• Task goal: Locate each line with the string "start" in the listing below and copy it.

• Data:
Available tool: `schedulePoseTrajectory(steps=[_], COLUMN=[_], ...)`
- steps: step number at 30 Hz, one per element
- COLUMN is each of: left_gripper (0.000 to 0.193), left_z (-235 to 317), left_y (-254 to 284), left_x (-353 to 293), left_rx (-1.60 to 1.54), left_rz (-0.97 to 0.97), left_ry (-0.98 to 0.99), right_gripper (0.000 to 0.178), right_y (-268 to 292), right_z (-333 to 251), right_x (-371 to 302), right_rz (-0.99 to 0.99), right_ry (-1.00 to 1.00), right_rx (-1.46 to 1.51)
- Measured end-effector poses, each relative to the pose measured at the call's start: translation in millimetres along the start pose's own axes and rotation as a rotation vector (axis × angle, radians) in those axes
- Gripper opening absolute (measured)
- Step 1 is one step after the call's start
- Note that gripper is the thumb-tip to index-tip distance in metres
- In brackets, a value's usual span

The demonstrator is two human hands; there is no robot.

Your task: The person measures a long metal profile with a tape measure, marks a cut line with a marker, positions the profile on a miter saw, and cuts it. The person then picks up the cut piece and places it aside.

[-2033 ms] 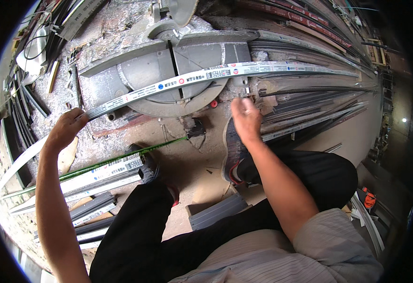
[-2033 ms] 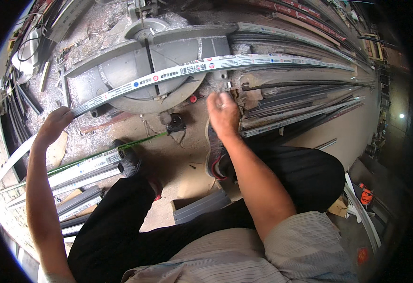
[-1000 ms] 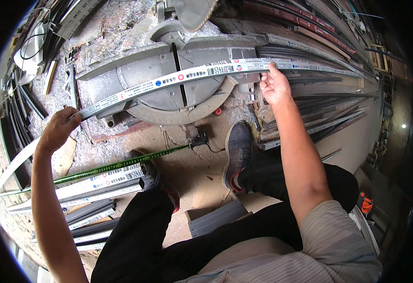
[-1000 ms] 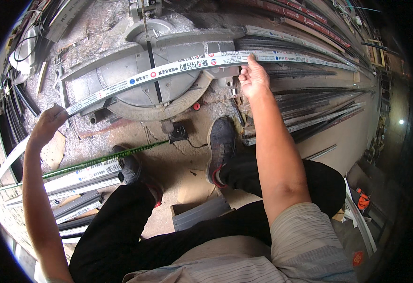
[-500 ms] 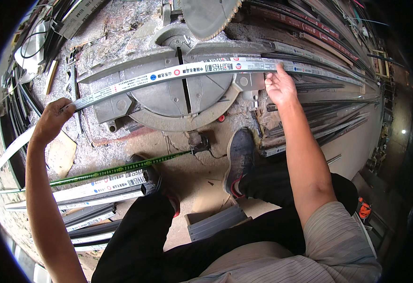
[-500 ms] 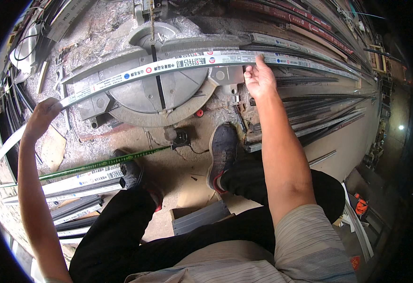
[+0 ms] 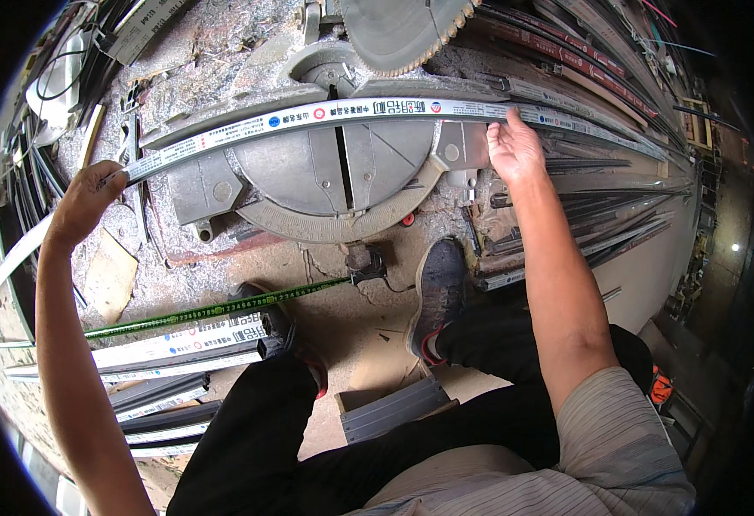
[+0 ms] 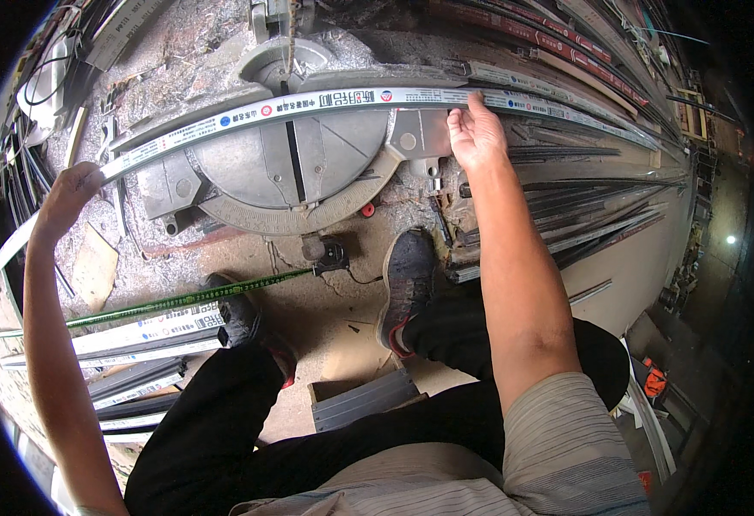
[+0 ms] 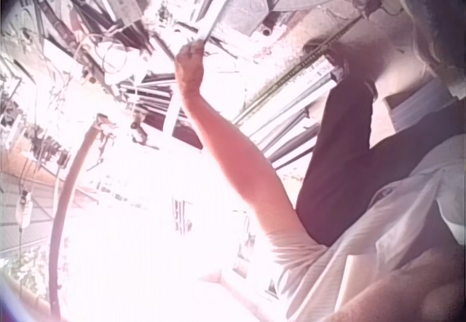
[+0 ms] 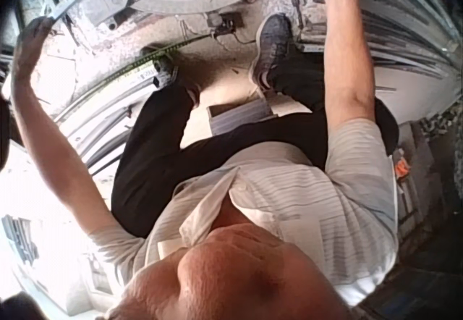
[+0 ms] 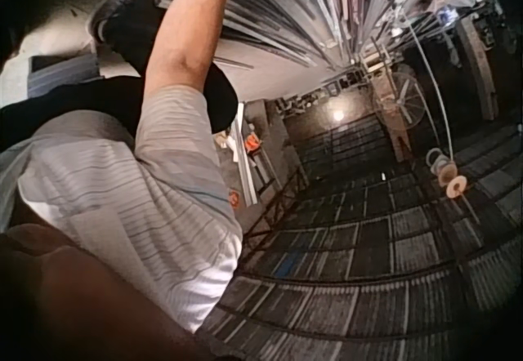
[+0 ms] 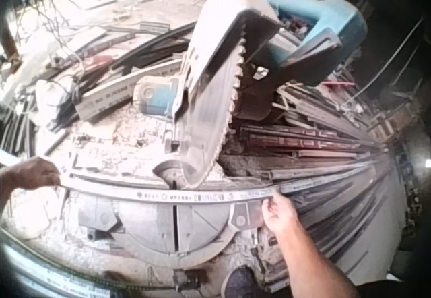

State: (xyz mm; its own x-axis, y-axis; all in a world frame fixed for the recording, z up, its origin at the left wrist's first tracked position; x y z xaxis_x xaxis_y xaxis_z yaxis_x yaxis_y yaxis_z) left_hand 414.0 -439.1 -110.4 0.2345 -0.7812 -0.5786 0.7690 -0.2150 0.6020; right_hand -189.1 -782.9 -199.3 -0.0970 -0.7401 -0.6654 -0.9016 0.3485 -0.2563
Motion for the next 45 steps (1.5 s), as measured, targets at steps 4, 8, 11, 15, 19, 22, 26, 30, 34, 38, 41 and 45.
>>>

• Output below:
- Measured end-effector poses, each relative to the pose measured at the call's start: translation in millimetres along the start pose's own axes and rotation as a rotation vector (axis × angle, radians) in those axes
- Step 1 is one step after the call's start

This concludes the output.